助手席、つまり右側から乗ろうとした息子は、何と車のすぐそばで酔ったホームレスが寝ているのを発見しました。私はハンドルを左に切ってバックしようとしていたわけですので、もう少しで彼を敷いてしまうところだったのです。息子が戻ってくるのが遅かったら、あるいは一人で買い物に行っていたら、右前輪のすぐそばに横たわっていたホームレスの頭の上にタイヤが乗り上げていたでしょう。

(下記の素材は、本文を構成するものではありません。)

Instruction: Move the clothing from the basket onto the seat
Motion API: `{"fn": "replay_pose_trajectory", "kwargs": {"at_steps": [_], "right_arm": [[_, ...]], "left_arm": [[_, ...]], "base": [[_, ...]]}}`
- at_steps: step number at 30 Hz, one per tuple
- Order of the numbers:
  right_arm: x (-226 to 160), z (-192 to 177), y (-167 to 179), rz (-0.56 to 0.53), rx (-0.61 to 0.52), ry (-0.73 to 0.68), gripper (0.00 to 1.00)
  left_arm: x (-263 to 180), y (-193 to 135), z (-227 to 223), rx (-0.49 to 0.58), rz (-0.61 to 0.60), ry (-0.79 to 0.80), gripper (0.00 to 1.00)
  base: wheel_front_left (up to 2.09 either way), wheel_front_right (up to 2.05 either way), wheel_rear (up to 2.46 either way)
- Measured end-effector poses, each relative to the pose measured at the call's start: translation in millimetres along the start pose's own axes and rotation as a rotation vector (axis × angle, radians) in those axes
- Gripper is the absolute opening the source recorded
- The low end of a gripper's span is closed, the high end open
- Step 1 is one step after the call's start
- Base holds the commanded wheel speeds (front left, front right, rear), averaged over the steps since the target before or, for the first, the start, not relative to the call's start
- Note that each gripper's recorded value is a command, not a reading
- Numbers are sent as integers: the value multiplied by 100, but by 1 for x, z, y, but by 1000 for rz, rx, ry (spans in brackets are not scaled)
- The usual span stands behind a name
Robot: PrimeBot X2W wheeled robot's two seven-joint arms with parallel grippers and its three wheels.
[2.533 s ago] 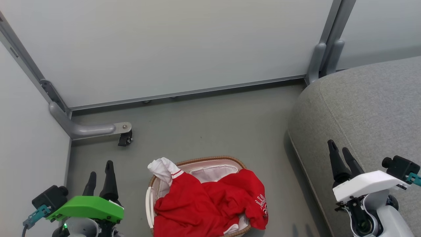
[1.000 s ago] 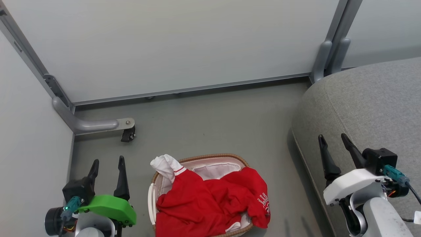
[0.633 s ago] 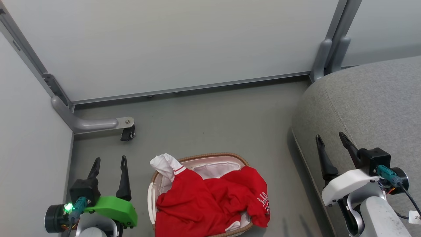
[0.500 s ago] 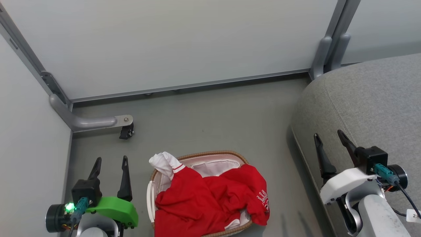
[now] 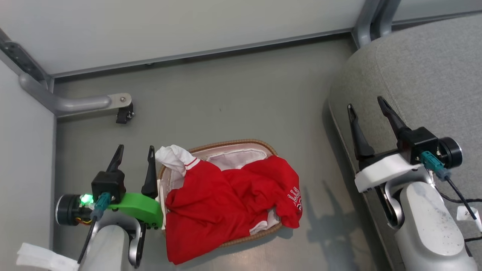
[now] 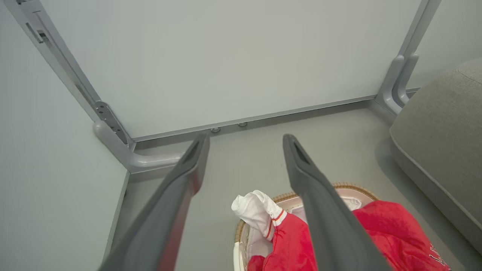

私は、このホームレスを殺さなくて済んだことを神様に感謝しました。しかし、何か複雑な心境でした。どのようにすれば彼らを本当に助けることができるのでしょうか。息子はホームレス・シェルターで働いていますので、私よりも悩んでいることでしょう。最近、何人かの人が更生するのを助けることができたと言って喜んでいましたが、全体の数に比べると、ほんの一握りです。

その息子が、最近、ある提案をしました。彼はシェルターのクリニックで働いていますが、最近、市民権を持ってない人で、低所得者向けの健康保険がもらえない人が増えてきたというのです。州政府も、経済的余裕がなくなってきて、無差別に保険を出すことができないのです。クリニックは、治療費を取ることはありませんが、薬は薬局で買わなければなりません。しかし、そのために予算が計上されているわけではないので、保険のない人には高い薬が出せないことがあるというのです。

とはいえ、すぐ隣にある薬局は、そのような場合には薬を原価で売ってくれます。ですから、そう大した額でもないのです。また、11月の中間選挙で当選したハワイの副知事がホームレスの問題に取り組んでおり、もうすぐ薬を大量に仕入れることができるようになるので、それまで教会が、足りないときの薬代を出してくれないかと言うのです。

と言うわけで、さっそくいくらかの現金をクリニックの金庫に入れておきました。シェルターの経営陣には何も伝えてありませんが、文句はないはずです。病状が重くなる前にちゃんと直しておけば、本人が助かるばかりか、病院も保険のないホームレスの患者が減り、経済的負担が減ります。私の息子も、時にはいいアイデアが浮かぶようです。何年も上がってなかった給料が、来年から$5,000も上がることになって、本人も喜んでいました。